» ASSIGNMENT
Starting at the line that contains "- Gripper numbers", print each line exactly through the end of the listing. Skip any pictures and add nothing.

--- PROVIDED DATA Enclosed Below ---

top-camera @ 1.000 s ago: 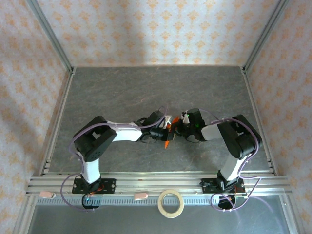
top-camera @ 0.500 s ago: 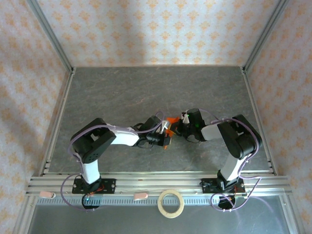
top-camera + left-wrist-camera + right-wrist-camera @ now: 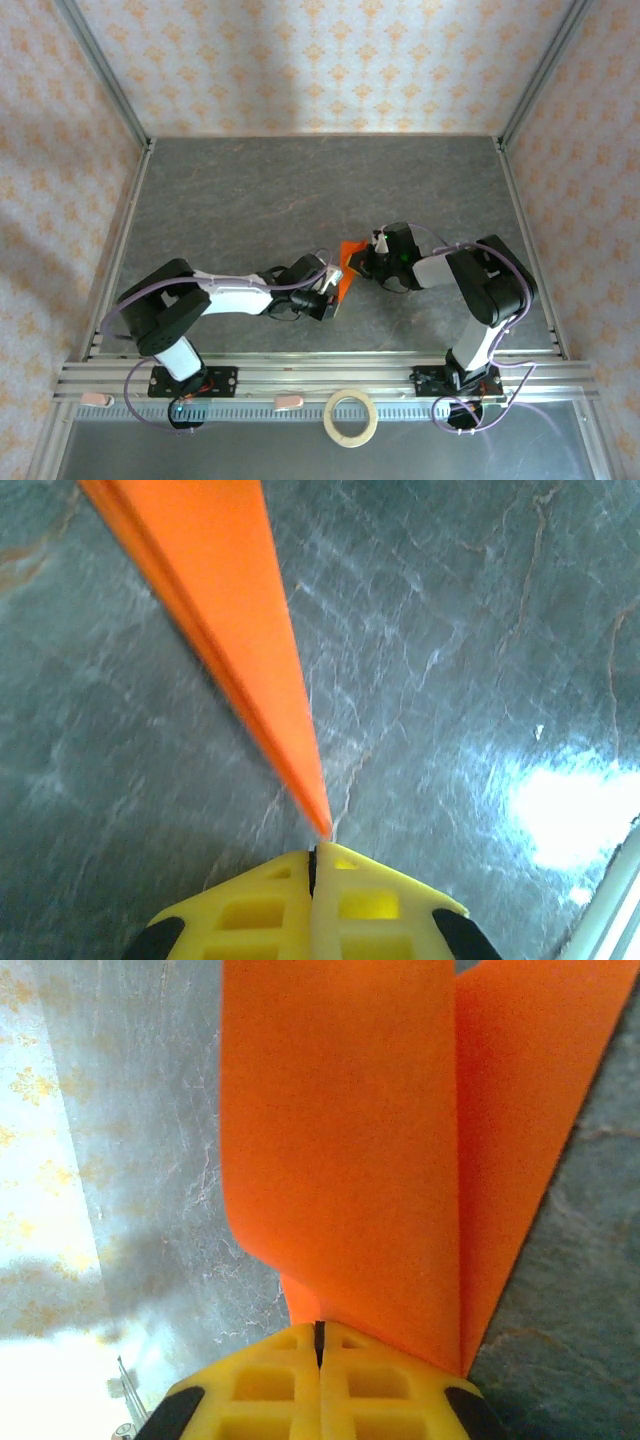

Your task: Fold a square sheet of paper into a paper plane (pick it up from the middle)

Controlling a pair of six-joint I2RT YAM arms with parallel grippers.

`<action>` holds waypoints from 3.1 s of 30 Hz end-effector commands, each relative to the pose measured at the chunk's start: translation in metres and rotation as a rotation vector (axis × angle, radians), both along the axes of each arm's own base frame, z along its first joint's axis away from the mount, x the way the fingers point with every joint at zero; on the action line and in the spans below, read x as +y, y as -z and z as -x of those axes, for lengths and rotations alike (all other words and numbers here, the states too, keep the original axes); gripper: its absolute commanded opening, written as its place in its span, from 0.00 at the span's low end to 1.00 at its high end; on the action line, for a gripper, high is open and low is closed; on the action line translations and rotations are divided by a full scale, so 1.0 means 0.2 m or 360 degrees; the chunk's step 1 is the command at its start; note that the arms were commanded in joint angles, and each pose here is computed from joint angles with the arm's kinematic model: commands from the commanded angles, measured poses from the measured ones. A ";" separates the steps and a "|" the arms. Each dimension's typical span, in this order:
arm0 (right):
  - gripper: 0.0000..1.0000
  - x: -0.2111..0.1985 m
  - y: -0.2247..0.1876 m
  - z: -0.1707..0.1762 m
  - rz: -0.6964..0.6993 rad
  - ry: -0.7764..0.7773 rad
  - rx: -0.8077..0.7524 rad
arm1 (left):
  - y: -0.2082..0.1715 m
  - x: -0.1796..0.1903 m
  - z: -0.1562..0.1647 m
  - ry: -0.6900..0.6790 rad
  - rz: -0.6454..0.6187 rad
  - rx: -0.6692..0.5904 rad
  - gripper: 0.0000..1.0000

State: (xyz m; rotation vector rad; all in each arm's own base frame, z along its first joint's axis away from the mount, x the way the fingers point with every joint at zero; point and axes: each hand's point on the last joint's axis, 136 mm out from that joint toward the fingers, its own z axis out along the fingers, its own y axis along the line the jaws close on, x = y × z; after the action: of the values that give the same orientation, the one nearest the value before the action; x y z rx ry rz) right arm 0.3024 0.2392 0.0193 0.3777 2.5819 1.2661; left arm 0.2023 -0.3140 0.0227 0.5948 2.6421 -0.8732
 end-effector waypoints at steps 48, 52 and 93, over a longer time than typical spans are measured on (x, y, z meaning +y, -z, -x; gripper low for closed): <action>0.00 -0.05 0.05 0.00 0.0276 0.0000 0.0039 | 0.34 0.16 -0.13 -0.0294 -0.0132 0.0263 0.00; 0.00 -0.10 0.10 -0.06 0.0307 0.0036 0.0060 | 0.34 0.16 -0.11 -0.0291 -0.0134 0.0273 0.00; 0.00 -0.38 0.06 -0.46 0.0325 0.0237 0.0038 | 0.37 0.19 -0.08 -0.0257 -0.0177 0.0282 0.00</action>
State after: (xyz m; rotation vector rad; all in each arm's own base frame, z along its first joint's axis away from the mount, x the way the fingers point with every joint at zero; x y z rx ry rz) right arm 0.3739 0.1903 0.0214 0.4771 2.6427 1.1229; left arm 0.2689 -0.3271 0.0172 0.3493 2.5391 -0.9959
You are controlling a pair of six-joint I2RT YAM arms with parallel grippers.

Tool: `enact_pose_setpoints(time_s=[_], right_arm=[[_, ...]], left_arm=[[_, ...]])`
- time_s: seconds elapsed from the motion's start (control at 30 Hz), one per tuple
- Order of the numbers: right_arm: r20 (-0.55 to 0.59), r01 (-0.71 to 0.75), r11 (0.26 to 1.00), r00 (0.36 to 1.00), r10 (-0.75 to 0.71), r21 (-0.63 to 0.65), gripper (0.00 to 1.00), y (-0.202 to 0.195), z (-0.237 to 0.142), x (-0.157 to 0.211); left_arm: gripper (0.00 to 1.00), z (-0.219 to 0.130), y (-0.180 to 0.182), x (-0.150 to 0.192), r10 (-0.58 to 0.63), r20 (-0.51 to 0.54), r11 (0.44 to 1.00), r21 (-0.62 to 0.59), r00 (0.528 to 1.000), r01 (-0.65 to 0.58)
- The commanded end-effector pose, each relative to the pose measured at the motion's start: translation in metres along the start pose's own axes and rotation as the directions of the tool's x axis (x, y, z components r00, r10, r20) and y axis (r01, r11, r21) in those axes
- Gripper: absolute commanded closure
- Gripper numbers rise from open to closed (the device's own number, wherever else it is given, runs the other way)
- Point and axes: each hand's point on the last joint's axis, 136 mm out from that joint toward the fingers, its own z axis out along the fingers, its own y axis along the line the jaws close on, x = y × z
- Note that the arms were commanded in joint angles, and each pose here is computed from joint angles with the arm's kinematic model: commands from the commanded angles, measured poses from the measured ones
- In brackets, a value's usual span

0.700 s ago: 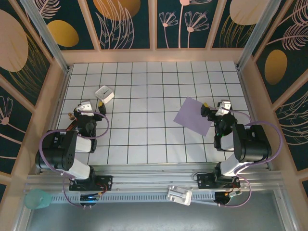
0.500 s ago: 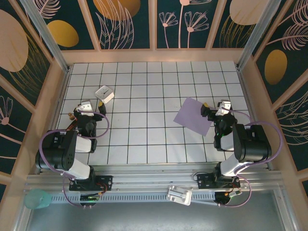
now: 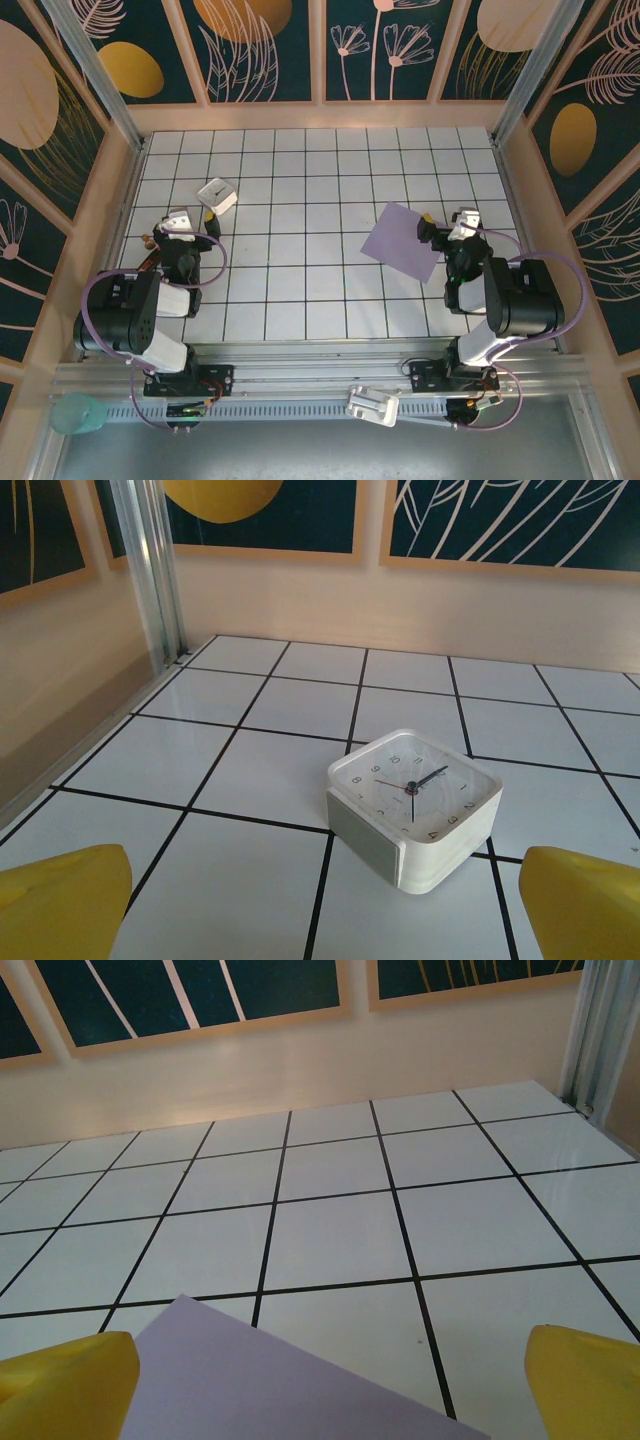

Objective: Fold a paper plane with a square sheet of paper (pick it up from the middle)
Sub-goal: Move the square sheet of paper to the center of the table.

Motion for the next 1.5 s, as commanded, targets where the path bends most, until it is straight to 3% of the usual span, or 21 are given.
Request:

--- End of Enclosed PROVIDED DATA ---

» RESULT FOR THIS TASK
- Gripper numbers rise from open to closed (the device's own number, wherever else it is given, runs the other way)
- Point and axes: each hand's point on the last joint's axis, 136 mm out from that joint toward the fingers, its own z axis out along the fingers, its own y axis along the line the jaws close on, x = y × z
- Note that the arms were commanded in joint angles, and each pose here is computed from joint angles with the arm's kinematic model: commands from the commanded angles, measured poses from the measured ones
- In brackets, a value's usual span

0.700 s ago: 
0.500 s ago: 
now: 

Objective: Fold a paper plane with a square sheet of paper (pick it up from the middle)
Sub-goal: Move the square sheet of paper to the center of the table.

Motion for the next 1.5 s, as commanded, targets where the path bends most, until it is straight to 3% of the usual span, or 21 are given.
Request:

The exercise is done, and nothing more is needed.